Entries taken from a collection

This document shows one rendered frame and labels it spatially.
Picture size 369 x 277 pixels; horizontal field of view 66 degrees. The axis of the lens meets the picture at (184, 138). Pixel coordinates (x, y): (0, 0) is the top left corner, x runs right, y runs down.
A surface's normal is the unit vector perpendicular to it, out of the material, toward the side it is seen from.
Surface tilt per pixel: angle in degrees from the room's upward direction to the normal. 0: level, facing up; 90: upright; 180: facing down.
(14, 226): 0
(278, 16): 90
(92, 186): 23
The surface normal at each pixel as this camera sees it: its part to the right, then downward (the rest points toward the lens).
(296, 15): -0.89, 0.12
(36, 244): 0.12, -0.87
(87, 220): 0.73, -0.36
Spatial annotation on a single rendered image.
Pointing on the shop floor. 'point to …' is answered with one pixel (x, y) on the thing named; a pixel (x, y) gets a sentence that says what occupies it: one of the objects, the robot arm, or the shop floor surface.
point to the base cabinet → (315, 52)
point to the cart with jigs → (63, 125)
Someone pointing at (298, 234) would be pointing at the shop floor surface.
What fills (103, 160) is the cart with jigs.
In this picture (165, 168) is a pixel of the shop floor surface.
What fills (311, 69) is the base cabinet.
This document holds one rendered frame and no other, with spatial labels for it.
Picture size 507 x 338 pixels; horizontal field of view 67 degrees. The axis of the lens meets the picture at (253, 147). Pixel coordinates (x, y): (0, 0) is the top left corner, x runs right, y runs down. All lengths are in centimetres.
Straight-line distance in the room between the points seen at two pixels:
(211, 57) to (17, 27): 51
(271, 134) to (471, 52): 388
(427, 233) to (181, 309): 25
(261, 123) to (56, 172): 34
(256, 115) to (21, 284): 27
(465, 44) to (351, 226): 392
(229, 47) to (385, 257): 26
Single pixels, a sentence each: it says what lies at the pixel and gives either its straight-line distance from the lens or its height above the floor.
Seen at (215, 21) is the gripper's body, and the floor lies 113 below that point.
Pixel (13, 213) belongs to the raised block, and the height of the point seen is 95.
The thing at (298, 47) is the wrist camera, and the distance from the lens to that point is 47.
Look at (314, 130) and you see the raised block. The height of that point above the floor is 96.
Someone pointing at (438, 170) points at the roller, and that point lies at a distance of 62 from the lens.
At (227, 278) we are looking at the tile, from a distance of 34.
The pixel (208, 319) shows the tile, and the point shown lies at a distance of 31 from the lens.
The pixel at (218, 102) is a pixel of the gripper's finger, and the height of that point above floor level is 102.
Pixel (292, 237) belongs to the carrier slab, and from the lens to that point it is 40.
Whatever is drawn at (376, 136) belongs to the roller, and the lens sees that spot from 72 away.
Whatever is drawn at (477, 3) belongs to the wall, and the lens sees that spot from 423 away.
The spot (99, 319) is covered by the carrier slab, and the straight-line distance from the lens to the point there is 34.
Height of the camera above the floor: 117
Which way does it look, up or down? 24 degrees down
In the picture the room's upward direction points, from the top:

Assignment: All of the data above must be retyped exactly.

Response to the exercise:
This document shows one rendered frame and labels it spatially.
Picture size 369 x 277 pixels; horizontal field of view 66 degrees. The axis of the lens meets the picture at (184, 138). Pixel coordinates (x, y): (0, 0) is the top left corner, x runs right, y runs down.
A surface's normal is the unit vector perpendicular to it, out of the material, toward the side it is seen from.
Surface tilt per pixel: angle in degrees from the room's upward direction to the normal. 0: level, facing up; 90: upright; 180: facing down.
(14, 226): 0
(278, 16): 90
(92, 186): 23
The surface normal at each pixel as this camera sees it: its part to the right, then downward (the rest points toward the lens).
(296, 15): -0.89, 0.12
(36, 244): 0.12, -0.87
(87, 220): 0.73, -0.36
Spatial annotation on a single rendered image.
Pointing on the shop floor. 'point to …' is answered with one pixel (x, y) on the thing named; a pixel (x, y) gets a sentence that says what occupies it: one of the objects, the robot arm, or the shop floor surface.
point to the base cabinet → (315, 52)
point to the cart with jigs → (63, 125)
Someone pointing at (298, 234) would be pointing at the shop floor surface.
What fills (103, 160) is the cart with jigs.
In this picture (165, 168) is a pixel of the shop floor surface.
What fills (311, 69) is the base cabinet.
This document holds one rendered frame and no other, with spatial labels for it.
Picture size 507 x 338 pixels; horizontal field of view 67 degrees. The axis of the lens meets the picture at (253, 147). Pixel coordinates (x, y): (0, 0) is the top left corner, x runs right, y runs down. All lengths are in centimetres.
Straight-line distance in the room between the points seen at two pixels:
(211, 57) to (17, 27): 51
(271, 134) to (471, 52): 388
(427, 233) to (181, 309): 25
(261, 123) to (56, 172): 34
(256, 115) to (21, 284): 27
(465, 44) to (351, 226): 392
(229, 47) to (385, 257): 26
Single pixels, a sentence each: it says what lies at the pixel and gives either its straight-line distance from the lens or its height above the floor.
Seen at (215, 21) is the gripper's body, and the floor lies 113 below that point.
Pixel (13, 213) belongs to the raised block, and the height of the point seen is 95.
The thing at (298, 47) is the wrist camera, and the distance from the lens to that point is 47.
Look at (314, 130) and you see the raised block. The height of that point above the floor is 96.
Someone pointing at (438, 170) points at the roller, and that point lies at a distance of 62 from the lens.
At (227, 278) we are looking at the tile, from a distance of 34.
The pixel (208, 319) shows the tile, and the point shown lies at a distance of 31 from the lens.
The pixel at (218, 102) is a pixel of the gripper's finger, and the height of that point above floor level is 102.
Pixel (292, 237) belongs to the carrier slab, and from the lens to that point it is 40.
Whatever is drawn at (376, 136) belongs to the roller, and the lens sees that spot from 72 away.
Whatever is drawn at (477, 3) belongs to the wall, and the lens sees that spot from 423 away.
The spot (99, 319) is covered by the carrier slab, and the straight-line distance from the lens to the point there is 34.
Height of the camera above the floor: 117
Which way does it look, up or down? 24 degrees down
In the picture the room's upward direction points, from the top:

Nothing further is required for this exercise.